- EXERCISE REQUIREMENTS
Return the lines from the start of the data through the line with "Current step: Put". Include both of those lines and no others.

-------- MATERIAL FOR THE TASK --------

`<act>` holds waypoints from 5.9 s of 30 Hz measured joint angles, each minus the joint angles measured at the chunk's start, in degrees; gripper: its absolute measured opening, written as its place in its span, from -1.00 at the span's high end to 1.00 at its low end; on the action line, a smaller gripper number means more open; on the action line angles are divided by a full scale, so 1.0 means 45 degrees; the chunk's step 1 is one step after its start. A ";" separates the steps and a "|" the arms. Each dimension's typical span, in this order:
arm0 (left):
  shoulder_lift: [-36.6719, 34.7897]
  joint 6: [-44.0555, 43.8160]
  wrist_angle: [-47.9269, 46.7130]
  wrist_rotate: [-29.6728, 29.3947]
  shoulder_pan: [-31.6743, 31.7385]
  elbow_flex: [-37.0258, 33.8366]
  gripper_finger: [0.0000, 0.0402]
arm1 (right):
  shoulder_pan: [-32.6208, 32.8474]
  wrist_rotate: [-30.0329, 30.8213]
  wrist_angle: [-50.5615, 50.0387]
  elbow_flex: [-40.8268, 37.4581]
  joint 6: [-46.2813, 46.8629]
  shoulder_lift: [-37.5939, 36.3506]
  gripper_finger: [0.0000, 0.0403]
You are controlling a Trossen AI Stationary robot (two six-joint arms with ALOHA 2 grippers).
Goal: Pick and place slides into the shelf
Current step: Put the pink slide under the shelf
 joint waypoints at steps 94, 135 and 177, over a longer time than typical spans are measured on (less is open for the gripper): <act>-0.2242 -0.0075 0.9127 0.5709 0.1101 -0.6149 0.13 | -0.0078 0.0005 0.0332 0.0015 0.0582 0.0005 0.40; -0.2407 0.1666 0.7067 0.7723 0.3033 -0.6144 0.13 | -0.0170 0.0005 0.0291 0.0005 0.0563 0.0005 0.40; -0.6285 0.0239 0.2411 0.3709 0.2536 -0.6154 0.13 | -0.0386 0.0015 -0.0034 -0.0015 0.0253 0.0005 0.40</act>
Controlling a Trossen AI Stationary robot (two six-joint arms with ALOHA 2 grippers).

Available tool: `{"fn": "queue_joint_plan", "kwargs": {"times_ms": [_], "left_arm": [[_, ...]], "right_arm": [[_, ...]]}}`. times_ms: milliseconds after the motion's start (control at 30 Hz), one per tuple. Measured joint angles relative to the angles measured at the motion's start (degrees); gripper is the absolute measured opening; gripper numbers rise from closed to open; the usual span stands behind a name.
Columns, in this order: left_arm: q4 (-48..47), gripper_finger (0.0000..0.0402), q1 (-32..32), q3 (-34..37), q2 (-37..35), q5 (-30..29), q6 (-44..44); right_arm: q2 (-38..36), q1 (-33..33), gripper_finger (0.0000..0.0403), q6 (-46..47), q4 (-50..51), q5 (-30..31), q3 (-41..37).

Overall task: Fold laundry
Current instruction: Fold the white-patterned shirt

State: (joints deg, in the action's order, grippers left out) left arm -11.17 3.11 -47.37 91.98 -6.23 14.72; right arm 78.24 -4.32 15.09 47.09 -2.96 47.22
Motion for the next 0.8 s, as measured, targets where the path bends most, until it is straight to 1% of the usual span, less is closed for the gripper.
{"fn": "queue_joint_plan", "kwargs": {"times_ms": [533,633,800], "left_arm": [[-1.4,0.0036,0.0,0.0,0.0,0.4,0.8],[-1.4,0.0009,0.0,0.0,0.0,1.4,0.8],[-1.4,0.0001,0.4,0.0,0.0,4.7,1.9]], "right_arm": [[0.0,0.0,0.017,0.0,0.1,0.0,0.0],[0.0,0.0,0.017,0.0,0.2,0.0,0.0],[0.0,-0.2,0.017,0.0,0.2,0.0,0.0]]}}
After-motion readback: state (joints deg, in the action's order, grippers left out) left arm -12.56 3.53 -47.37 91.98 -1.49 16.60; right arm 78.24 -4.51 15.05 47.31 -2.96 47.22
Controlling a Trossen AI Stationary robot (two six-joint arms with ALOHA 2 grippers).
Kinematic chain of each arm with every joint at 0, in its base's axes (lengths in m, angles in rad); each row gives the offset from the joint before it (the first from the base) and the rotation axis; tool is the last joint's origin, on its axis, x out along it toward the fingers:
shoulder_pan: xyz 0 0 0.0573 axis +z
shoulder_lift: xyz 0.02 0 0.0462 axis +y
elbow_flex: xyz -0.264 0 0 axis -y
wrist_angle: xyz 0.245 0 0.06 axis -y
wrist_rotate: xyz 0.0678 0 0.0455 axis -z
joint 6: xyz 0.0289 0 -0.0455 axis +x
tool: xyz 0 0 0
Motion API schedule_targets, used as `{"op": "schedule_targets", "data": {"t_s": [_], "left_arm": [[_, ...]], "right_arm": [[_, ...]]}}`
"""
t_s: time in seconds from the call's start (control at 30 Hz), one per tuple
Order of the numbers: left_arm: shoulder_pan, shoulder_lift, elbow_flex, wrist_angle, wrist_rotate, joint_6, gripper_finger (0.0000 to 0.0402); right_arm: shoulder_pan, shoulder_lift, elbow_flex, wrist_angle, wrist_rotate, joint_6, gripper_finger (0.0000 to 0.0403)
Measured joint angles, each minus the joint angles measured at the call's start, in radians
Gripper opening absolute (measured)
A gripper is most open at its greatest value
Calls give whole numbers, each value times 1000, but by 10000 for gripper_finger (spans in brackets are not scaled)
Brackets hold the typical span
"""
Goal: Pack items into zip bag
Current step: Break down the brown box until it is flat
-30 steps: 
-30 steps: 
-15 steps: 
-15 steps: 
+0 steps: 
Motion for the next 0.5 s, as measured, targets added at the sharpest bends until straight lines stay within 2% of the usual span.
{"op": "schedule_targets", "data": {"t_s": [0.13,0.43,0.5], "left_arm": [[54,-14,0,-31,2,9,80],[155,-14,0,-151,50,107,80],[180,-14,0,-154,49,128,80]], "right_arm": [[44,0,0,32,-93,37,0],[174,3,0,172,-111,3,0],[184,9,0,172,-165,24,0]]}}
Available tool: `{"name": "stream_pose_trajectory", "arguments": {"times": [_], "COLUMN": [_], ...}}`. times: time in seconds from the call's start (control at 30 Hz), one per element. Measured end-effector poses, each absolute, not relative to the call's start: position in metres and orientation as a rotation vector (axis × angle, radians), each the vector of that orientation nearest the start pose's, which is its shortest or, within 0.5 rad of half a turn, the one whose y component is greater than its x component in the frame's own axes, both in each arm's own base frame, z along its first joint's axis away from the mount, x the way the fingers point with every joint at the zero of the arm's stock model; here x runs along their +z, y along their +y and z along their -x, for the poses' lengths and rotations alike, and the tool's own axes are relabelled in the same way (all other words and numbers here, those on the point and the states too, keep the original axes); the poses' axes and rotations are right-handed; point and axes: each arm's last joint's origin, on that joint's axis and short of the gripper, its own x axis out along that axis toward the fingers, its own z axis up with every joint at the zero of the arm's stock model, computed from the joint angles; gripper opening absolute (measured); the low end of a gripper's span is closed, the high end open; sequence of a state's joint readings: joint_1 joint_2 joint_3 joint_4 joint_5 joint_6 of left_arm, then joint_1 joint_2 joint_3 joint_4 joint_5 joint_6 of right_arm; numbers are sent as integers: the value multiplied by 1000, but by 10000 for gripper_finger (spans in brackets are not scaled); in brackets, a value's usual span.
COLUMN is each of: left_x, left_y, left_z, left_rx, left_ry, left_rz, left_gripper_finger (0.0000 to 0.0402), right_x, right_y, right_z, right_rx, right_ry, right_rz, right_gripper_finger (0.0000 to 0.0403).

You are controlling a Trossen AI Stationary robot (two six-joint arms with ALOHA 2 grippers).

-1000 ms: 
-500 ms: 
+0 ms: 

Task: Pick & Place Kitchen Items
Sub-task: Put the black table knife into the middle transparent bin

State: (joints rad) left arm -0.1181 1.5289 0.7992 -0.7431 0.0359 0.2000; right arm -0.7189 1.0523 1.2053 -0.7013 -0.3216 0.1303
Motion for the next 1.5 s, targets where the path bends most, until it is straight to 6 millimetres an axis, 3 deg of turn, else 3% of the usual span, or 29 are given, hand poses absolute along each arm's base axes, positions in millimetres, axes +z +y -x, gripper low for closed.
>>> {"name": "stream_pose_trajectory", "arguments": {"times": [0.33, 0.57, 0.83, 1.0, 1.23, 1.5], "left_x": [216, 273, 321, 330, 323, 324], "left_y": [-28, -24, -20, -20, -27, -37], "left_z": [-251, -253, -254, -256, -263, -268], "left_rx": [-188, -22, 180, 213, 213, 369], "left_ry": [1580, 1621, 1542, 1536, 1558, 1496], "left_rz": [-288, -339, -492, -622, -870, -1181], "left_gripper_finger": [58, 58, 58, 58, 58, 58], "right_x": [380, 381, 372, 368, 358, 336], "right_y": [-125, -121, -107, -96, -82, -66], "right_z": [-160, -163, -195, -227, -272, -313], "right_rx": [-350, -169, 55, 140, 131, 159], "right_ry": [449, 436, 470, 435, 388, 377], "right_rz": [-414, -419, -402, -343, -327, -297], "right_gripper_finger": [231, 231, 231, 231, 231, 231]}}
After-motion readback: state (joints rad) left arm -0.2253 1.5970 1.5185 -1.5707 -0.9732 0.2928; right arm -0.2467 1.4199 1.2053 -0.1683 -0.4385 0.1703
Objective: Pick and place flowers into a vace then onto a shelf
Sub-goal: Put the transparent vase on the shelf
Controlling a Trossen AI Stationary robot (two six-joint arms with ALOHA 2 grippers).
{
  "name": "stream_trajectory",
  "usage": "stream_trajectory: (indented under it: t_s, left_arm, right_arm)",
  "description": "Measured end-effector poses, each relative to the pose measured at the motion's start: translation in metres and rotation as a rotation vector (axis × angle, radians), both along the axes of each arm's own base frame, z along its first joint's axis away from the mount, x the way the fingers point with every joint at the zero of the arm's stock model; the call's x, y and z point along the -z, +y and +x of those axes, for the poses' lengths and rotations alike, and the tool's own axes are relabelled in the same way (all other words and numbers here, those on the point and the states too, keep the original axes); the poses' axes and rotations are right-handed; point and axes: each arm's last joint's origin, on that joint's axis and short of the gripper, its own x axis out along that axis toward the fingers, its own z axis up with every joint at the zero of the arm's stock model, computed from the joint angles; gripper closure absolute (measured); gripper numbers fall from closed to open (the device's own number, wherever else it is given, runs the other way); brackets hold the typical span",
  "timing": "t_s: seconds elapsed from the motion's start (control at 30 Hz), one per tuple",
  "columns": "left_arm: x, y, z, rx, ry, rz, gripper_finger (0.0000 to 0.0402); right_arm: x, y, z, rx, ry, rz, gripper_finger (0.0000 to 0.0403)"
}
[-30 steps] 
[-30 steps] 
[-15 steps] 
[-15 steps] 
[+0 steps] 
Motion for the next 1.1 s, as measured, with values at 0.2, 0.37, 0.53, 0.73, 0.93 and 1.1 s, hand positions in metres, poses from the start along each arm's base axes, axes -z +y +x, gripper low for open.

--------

- RESULT
`<act>` holds waypoints from 5.9 s of 30 Hz measured joint angles, each minus the joint angles measured at the chunk's start, in degrees; gripper: its absolute measured opening, written as its place in its span, from -1.00 at the span's high end to 1.00 at its low end; on the action line, a smaller gripper number means more open; on the action line angles are divided by a full scale, so 1.0 means 45 degrees; the chunk's step 1 is one step after its start. A ";" separates the steps and a "|" the arms. Each dimension's typical span, in this order:
arm0 (left):
  shoulder_lift: [-36.6719, 34.7897]
  joint 6: [-44.0555, 43.8160]
  wrist_angle: [-47.9269, 46.7130]
  wrist_rotate: [-29.6728, 29.3947]
  shoulder_pan: [-31.6743, 31.7385]
  elbow_flex: [-37.0258, 33.8366]
  gripper_finger: [0.0000, 0.0402]
arm1 (right):
  shoulder_pan: [-32.6208, 32.8474]
  wrist_rotate: [-30.0329, 30.8213]
  wrist_angle: [-50.5615, 50.0387]
  elbow_flex: [-40.8268, 37.4581]
  joint 6: [-46.2813, 46.8629]
  shoulder_lift: [-37.5939, 36.3506]
  gripper_finger: [0.0000, 0.0403]
You are controlling a Trossen AI Stationary robot (two six-joint arms with ALOHA 2 grippers).
Goal: Pick and place slides into the shelf
Current step: Put the pink slide under the shelf

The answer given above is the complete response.